__Required action__
Down to the last line, write out the entries below exactly and omit all pictures.

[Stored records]

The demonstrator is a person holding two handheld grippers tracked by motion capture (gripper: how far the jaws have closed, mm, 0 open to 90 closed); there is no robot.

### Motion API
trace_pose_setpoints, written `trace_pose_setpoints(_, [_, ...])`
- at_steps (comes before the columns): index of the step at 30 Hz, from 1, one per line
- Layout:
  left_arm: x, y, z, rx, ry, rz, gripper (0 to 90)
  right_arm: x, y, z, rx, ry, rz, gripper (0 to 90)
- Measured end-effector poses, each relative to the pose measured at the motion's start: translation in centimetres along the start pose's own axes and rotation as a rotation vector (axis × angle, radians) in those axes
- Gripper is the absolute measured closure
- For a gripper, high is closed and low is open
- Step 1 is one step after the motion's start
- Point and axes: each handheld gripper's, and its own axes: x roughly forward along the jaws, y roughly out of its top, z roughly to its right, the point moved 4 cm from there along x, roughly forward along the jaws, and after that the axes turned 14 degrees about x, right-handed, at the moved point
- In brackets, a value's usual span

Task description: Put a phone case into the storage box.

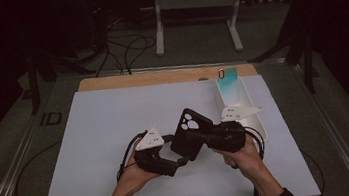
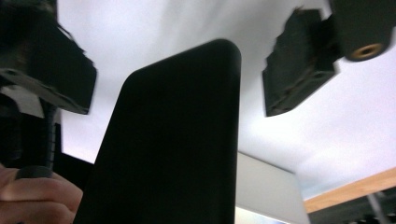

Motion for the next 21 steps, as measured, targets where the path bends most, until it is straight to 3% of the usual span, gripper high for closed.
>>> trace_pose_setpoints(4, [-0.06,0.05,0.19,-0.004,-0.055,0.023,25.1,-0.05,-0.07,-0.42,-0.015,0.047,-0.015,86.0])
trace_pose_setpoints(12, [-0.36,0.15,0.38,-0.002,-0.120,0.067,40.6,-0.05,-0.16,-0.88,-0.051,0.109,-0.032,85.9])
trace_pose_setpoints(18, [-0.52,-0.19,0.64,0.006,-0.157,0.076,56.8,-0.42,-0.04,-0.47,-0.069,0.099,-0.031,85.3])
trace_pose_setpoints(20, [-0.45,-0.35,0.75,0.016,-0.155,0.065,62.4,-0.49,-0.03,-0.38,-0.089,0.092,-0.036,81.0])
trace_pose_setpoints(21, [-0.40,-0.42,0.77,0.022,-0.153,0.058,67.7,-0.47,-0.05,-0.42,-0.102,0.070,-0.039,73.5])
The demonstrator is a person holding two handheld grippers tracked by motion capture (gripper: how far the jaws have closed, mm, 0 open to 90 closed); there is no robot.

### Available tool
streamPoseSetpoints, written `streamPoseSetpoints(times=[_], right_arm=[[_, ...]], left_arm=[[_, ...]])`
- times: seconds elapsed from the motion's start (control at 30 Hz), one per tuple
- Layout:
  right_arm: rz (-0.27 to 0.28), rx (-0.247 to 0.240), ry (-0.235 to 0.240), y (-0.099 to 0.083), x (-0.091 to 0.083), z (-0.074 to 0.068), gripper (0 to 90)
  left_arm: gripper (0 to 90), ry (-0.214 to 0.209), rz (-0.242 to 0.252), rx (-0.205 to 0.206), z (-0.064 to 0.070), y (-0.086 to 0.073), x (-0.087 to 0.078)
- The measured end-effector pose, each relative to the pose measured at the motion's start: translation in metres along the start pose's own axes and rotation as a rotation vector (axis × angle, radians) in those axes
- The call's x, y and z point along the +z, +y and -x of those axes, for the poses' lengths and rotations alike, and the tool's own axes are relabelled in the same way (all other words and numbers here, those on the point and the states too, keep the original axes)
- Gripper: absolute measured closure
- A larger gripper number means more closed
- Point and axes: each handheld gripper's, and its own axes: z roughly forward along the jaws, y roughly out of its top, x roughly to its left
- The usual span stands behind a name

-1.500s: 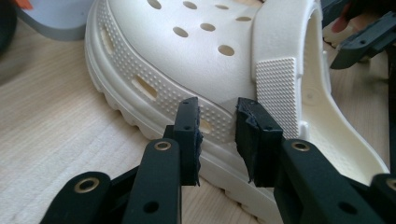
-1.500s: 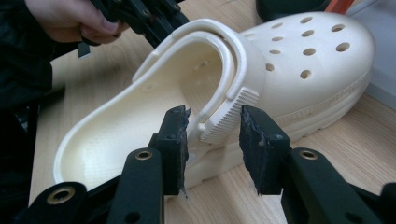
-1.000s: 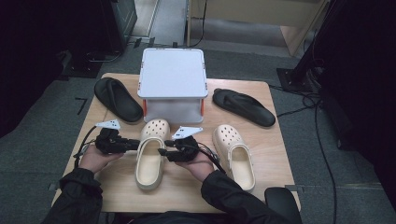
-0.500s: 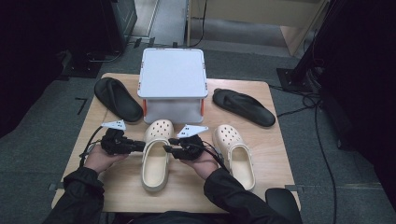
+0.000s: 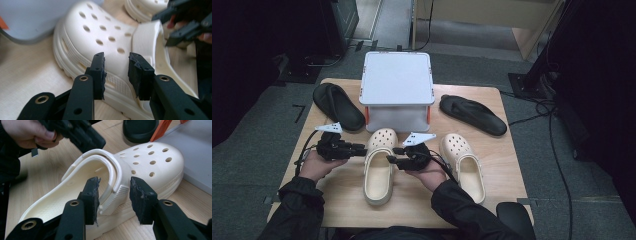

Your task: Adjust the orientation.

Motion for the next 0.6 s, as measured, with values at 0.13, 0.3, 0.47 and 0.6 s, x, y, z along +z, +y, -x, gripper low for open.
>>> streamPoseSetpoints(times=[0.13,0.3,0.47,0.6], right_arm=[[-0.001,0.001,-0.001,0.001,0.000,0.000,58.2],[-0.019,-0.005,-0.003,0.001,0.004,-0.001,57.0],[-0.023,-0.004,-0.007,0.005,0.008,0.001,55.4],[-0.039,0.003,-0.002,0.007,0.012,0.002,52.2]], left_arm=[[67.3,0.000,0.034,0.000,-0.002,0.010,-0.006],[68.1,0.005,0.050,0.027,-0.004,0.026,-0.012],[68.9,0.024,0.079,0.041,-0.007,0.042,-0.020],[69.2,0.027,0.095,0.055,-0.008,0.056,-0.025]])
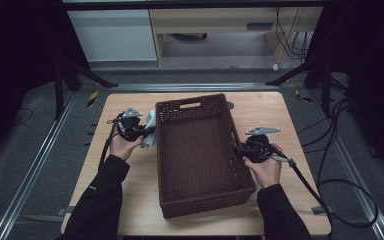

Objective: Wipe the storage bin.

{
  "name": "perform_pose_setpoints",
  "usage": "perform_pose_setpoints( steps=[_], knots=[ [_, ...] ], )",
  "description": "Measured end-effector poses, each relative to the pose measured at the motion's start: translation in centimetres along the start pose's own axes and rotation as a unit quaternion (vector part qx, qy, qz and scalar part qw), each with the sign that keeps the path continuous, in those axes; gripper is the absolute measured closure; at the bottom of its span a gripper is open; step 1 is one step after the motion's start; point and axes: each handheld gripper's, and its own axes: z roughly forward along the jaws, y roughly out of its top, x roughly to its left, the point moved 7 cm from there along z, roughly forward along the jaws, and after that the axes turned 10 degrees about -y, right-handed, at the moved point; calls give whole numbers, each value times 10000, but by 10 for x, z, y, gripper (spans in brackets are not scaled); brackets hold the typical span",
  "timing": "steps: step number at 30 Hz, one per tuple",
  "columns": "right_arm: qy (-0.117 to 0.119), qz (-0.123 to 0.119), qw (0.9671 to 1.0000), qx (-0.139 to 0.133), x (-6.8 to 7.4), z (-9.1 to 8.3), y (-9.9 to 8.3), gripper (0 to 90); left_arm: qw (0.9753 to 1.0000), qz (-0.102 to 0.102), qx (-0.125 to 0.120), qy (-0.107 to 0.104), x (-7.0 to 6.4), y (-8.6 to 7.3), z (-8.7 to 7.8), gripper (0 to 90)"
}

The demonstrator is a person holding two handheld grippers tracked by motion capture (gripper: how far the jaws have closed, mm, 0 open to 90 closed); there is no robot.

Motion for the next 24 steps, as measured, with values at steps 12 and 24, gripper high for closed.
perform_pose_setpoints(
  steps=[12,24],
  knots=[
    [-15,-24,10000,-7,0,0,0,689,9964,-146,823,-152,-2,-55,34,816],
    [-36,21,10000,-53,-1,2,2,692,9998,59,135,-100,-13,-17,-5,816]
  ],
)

__Response to the exercise__
The demonstrator is a person holding two handheld grippers tracked by motion capture (gripper: how far the jaws have closed, mm, 0 open to 90 closed); there is no robot.

### Motion API
trace_pose_setpoints, written `trace_pose_setpoints(_, [_, ...])`
- at_steps (comes before the columns): index of the step at 30 Hz, from 1, one per line
- Layout:
  left_arm: x, y, z, rx, ry, rz, gripper (0 to 90)
  right_arm: x, y, z, rx, ry, rz, gripper (0 to 90)
- Measured end-effector poses, each relative to the pose measured at the motion's start: translation in centimetres along the start pose's own axes and rotation as a rotation vector (axis × angle, radians) in those axes
- Gripper is the absolute measured closure
- For a gripper, high is closed and low is open
- Step 1 is one step after the motion's start
- Point and axes: each handheld gripper's, and its own axes: x roughly forward along the jaws, y roughly out of its top, z roughly to its right, the point moved 4 cm from there along x, roughly forward along the jaws, and after that the axes turned 14 degrees about x, right-handed, at the moved point
- In brackets, a value's usual span

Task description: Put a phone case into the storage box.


Motion for the next 21 steps, as measured, targets where the path bends most, until it is straight to 3% of the usual span, gripper high for closed.
>>> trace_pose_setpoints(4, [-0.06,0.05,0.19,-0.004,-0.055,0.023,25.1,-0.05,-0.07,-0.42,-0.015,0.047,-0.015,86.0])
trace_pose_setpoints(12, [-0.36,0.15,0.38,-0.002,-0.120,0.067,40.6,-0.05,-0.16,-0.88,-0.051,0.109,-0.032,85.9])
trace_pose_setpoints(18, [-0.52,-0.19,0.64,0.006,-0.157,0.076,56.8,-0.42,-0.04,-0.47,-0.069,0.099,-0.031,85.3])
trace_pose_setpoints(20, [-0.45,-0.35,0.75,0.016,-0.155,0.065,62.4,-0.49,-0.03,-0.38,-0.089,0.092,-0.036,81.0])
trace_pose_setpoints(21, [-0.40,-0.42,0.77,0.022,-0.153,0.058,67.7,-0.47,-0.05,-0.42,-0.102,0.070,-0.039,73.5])
The demonstrator is a person holding two handheld grippers tracked by motion capture (gripper: how far the jaws have closed, mm, 0 open to 90 closed); there is no robot.

### Available tool
streamPoseSetpoints, written `streamPoseSetpoints(times=[_], right_arm=[[_, ...]], left_arm=[[_, ...]])`
- times: seconds elapsed from the motion's start (control at 30 Hz), one per tuple
- Layout:
  right_arm: rz (-0.27 to 0.28), rx (-0.247 to 0.240), ry (-0.235 to 0.240), y (-0.099 to 0.083), x (-0.091 to 0.083), z (-0.074 to 0.068), gripper (0 to 90)
  left_arm: gripper (0 to 90), ry (-0.214 to 0.209), rz (-0.242 to 0.252), rx (-0.205 to 0.206), z (-0.064 to 0.070), y (-0.086 to 0.073), x (-0.087 to 0.078)
- The measured end-effector pose, each relative to the pose measured at the motion's start: translation in metres along the start pose's own axes and rotation as a rotation vector (axis × angle, radians) in those axes
- The call's x, y and z point along the +z, +y and -x of those axes, for the poses' lengths and rotations alike, and the tool's own axes are relabelled in the same way (all other words and numbers here, those on the point and the states too, keep the original axes)
- Gripper: absolute measured closure
- A larger gripper number means more closed
- Point and axes: each handheld gripper's, and its own axes: z roughly forward along the jaws, y roughly out of its top, x roughly to its left
- The usual span stands behind a name

-1.500s: 
-1.500s: 
-1.000s: 
-0.500s: 
+0.000s: 

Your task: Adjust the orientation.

Motion for the next 0.6 s, as measured, with values at 0.13, 0.3, 0.47 and 0.6 s, x, y, z along +z, +y, -x, gripper low for open.
>>> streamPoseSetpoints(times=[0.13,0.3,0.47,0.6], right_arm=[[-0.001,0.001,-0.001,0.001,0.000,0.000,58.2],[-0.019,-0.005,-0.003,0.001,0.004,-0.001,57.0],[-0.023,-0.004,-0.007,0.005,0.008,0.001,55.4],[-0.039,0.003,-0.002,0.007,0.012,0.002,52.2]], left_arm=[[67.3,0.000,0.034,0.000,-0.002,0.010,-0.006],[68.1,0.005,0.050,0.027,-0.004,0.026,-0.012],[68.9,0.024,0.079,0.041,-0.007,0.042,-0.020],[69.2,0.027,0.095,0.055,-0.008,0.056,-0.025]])

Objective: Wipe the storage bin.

{
  "name": "perform_pose_setpoints",
  "usage": "perform_pose_setpoints( steps=[_], knots=[ [_, ...] ], )",
  "description": "Measured end-effector poses, each relative to the pose measured at the motion's start: translation in centimetres along the start pose's own axes and rotation as a unit quaternion (vector part qx, qy, qz and scalar part qw), each with the sign that keeps the path continuous, in those axes; gripper is the absolute measured closure; at the bottom of its span a gripper is open; step 1 is one step after the motion's start; point and axes: each handheld gripper's, and its own axes: z roughly forward along the jaws, y roughly out of its top, x roughly to its left, the point moved 7 cm from there along z, roughly forward along the jaws, and after that the axes turned 10 degrees about -y, right-handed, at the moved point; calls give whole numbers, each value times 10000, but by 10 for x, z, y, gripper (spans in brackets are not scaled); brackets hold the typical span",
  "timing": "steps: step number at 30 Hz, one per tuple",
  "columns": "right_arm: qy (-0.117 to 0.119), qz (-0.123 to 0.119), qw (0.9671 to 1.0000), qx (-0.139 to 0.133), x (-6.8 to 7.4), z (-9.1 to 8.3), y (-9.9 to 8.3), gripper (0 to 90); left_arm: qw (0.9753 to 1.0000), qz (-0.102 to 0.102), qx (-0.125 to 0.120), qy (-0.107 to 0.104), x (-7.0 to 6.4), y (-8.6 to 7.3), z (-8.7 to 7.8), gripper (0 to 90)"
}

The demonstrator is a person holding two handheld grippers tracked by motion capture (gripper: how far the jaws have closed, mm, 0 open to 90 closed); there is no robot.

Motion for the next 24 steps, as measured, with values at steps 12 and 24, gripper high for closed.
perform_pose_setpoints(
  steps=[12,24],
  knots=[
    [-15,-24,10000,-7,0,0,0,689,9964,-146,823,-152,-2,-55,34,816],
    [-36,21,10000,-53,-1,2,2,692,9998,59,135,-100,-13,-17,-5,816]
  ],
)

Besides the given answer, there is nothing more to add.